Knowledge
The Best Solution Still Needs the Right Stage
Hyphenate was purpose-built for teams that face a familiar challenge: every project they sell is a unique snowflake. They’re not reselling the same solution over and over. Every project is different. Every proposal requires fresh thinking. That’s still true today. We work with companies who customize their solutions every single time because their customers’ needs are unique and evolving.
Early on, I believed that if we could help teams define the right solution, that was enough. The rest—the document, the format, the layout—felt like packaging. What mattered was the house, not the paint color. Get the structure right and you’ve done the hard part.
But over time, I’ve come to realize something critical: it’s not just about building the best house, it’s about making sure someone opens the front door and walks inside.

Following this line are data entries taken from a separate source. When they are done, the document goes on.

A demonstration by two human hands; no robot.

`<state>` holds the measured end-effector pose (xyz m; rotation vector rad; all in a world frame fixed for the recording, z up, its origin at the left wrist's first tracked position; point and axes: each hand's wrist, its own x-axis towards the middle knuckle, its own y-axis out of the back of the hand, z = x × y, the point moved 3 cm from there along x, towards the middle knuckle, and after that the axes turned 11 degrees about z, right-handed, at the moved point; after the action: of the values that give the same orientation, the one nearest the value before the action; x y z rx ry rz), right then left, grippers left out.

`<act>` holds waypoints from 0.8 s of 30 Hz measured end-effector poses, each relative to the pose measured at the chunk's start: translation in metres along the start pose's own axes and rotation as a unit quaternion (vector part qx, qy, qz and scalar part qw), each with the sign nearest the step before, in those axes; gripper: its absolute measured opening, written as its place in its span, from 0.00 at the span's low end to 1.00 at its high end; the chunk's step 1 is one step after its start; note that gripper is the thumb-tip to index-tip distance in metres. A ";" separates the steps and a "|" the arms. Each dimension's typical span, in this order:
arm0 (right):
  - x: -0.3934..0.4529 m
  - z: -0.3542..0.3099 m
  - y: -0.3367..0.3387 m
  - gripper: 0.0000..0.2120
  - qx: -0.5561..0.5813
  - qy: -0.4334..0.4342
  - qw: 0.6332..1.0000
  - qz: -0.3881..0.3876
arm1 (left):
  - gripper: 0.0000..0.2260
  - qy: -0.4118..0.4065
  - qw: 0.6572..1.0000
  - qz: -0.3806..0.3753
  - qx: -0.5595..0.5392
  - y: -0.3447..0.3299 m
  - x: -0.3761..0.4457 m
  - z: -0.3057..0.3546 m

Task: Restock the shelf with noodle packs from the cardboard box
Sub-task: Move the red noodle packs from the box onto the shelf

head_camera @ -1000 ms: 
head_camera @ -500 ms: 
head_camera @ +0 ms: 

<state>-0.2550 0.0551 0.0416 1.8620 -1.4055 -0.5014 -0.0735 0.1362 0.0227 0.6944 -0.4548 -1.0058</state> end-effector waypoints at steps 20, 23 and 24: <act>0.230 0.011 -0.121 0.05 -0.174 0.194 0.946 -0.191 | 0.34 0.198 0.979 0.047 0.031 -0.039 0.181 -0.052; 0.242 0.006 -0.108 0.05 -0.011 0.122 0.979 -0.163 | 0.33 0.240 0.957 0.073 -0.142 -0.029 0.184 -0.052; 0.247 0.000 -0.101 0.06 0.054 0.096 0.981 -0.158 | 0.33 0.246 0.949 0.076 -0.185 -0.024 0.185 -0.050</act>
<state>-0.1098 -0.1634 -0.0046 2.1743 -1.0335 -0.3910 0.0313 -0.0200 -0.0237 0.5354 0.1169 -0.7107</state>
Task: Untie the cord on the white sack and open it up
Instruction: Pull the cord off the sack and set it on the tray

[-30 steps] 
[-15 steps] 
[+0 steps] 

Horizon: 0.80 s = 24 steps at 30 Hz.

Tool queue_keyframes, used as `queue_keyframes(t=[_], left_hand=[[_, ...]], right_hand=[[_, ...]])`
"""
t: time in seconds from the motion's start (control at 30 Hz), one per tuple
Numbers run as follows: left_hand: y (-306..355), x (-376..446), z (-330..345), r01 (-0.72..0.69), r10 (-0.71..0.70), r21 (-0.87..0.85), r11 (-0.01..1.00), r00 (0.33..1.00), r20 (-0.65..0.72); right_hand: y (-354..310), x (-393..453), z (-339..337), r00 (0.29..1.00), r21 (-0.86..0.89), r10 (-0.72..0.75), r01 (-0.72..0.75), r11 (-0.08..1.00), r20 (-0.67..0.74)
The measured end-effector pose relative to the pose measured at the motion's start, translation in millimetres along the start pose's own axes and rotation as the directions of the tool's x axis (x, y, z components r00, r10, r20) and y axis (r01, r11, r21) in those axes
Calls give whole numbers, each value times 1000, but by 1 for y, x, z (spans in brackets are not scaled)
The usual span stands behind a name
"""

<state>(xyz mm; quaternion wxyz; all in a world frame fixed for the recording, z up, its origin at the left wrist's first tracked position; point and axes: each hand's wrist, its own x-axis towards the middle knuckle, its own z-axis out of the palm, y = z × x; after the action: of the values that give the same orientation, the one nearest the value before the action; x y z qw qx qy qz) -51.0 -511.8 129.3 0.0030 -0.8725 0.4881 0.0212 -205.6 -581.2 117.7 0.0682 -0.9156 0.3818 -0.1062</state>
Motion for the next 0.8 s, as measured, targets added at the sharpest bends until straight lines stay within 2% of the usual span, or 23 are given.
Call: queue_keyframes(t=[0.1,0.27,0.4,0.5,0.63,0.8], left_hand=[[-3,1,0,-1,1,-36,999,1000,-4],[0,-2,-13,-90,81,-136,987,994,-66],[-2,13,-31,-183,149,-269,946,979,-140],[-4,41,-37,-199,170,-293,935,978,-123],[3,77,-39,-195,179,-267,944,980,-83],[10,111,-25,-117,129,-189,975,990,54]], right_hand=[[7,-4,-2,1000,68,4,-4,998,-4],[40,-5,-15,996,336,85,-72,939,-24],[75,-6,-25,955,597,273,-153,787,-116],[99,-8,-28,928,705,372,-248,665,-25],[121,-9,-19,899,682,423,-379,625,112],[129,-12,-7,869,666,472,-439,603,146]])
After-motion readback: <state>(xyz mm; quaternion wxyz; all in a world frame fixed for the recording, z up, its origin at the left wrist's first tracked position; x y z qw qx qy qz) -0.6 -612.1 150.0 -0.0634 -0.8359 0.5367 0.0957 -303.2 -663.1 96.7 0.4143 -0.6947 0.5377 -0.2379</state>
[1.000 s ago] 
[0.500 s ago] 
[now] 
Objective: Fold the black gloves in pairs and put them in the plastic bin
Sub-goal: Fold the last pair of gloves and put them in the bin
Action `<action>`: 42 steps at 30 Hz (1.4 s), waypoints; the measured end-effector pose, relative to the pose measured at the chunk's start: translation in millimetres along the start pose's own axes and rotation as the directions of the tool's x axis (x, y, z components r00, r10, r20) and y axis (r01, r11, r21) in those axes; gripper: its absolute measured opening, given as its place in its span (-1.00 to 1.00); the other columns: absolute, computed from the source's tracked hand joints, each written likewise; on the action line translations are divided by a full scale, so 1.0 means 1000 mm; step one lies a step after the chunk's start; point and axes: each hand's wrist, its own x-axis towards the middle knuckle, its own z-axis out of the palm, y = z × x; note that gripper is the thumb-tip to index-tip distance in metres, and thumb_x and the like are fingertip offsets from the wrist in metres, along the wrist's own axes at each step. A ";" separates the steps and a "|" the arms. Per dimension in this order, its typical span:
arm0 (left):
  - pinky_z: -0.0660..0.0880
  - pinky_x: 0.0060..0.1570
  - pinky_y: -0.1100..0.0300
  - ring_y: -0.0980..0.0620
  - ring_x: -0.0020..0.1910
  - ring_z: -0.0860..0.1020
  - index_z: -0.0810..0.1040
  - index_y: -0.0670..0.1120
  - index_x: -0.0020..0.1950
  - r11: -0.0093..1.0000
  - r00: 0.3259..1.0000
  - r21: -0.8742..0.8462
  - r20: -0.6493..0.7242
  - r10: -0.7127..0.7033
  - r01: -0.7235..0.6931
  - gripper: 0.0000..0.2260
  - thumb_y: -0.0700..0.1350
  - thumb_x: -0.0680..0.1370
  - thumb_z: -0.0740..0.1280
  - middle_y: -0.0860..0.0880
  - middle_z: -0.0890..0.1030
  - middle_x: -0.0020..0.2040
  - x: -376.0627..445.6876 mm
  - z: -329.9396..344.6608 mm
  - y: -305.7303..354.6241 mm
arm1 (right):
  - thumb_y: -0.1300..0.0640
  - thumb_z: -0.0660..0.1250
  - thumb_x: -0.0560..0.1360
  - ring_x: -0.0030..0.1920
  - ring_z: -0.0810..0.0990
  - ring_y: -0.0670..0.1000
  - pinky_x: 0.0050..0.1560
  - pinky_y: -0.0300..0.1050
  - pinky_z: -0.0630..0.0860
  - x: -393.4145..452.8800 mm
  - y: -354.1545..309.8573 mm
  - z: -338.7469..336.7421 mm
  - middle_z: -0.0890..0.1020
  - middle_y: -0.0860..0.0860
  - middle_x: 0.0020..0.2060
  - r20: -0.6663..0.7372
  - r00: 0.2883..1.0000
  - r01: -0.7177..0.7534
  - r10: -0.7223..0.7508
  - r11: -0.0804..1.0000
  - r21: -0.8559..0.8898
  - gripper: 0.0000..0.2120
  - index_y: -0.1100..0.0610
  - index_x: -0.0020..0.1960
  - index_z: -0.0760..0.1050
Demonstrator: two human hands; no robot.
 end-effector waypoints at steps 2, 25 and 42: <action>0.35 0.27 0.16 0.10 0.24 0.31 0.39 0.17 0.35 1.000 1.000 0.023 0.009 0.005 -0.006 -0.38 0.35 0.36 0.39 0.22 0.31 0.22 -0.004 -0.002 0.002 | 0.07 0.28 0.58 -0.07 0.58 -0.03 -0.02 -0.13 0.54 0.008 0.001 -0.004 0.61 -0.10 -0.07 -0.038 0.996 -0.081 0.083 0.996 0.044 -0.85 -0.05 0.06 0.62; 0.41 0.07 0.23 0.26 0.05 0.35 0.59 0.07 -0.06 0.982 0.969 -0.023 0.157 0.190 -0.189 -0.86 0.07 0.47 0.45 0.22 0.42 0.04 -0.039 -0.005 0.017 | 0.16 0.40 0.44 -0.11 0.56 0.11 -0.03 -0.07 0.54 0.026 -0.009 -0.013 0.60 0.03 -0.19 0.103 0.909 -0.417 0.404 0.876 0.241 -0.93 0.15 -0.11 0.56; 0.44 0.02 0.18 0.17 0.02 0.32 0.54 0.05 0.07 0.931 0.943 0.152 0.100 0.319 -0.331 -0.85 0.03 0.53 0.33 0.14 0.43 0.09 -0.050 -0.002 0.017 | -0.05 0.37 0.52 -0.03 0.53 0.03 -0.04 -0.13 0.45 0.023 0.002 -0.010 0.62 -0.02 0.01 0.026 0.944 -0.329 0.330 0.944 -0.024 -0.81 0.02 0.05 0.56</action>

An amazing solution that never gets read or never gets fully understood doesn’t serve the customer. It doesn’t drive action. A good enough solution that gets consumed and clearly understood is far more effective. Yes, the solution is the most important part of your content. But how you present that content determines whether your customer actually consumes it. And that’s what determines whether your solution makes an impact.
Presentation Isn't Decoration. It's Delivery.
Many companies create internal rules for how solutions should be packaged. If it’s a new customer, put it in a thorough presentation. If it’s a returning client, send a Word doc or even just an email. But this kind of decision-making is based on your internal preferences, not the customer’s needs.
What works best for you operationally might not work best for the person reading the proposal. Maybe that repeat customer is exploring an entirely new area and needs a high-level walkthrough. Or maybe the new prospect is technical and prefers a crisp written document with fewer visuals and more detail.
The best companies don’t rely on internal shortcuts or default templates. They match both the solution and the presentation of the solution to the customer and the opportunity. They consider how the customer processes information, what level of context they’ll need, and how the proposal is likely to be consumed.
That decision matters. It affects whether the solution is seen, whether it is understood, and whether it creates movement.
How to Choose the Right Format for Presenting Your Solution
Here are some guiding principles to help you choose the most effective format and style based on the customer, the context, and the content.
Written Document vs. Visual Presentation
Use a written format (Word doc or PDF) when:
The customer prefers to read and review at their own pace.
The proposal needs to serve as a reference document, with traceable logic and clearly documented scope.
The audience includes technical reviewers, legal teams, or procurement who may skip to specific sections.
Use a visual format (PowerPoint or slides) when:
You’ll be presenting the solution live and want to guide the narrative.
You need to simplify or translate a complex idea using visuals, diagrams, or flowcharts.
You’re introducing something unfamiliar and want to ease the audience in with high-level storytelling.
Formal vs. Informal Tone and Delivery
Use a formal format (Word doc or PPT) when:
The customer is new to your company or this type of work.
You need to demonstrate thoroughness, credibility, or compliance.
The proposal might be circulated widely across a customer organization.
Use an informal format (email or lightly formatted doc) when:
You have an established, trusted relationship with the client.
The scope of work is straightforward or similar to previous engagements.
You want to keep the process fast and conversational, not bureaucratic.
Detailed vs. Visionary Content
Lean into detail when:
The customer needs to understand exactly how the solution will work and what’s included.
You’re responding to an RFP or working with a procurement-heavy process.
The customer has a technical background and values specifics.
Lean into vision when:
The customer is still deciding what direction to take and you want to shape their thinking.
You’re introducing a new approach or shifting the customer’s perspective.
You’re working with senior executives or strategic buyers who need to see the “why” before the “how.”
Outline vs. Prose
Use an outline or bullet format when:
You want the key points to be quickly scannable.
The customer is time-constrained or has shown a preference for brevity.
The solution is transactional or highly structured.
Use narrative prose when:
You need to tell a story to build context and connect emotionally.
The customer is exploring a new area and needs help understanding how everything fits together.
You’re walking them through a custom or consultative approach that doesn’t follow a linear checklist
Final Thought
The solution is always the heart of the proposal. But if the solution never reaches the customer in a way they can process, trust, and act on, then it never delivers its value.
How you present the solution determines whether it gets consumed, whether it resonates, and whether it moves the conversation forward. That’s not extra. That’s essential.
It’s not just what you say. It’s how you help your customer hear it.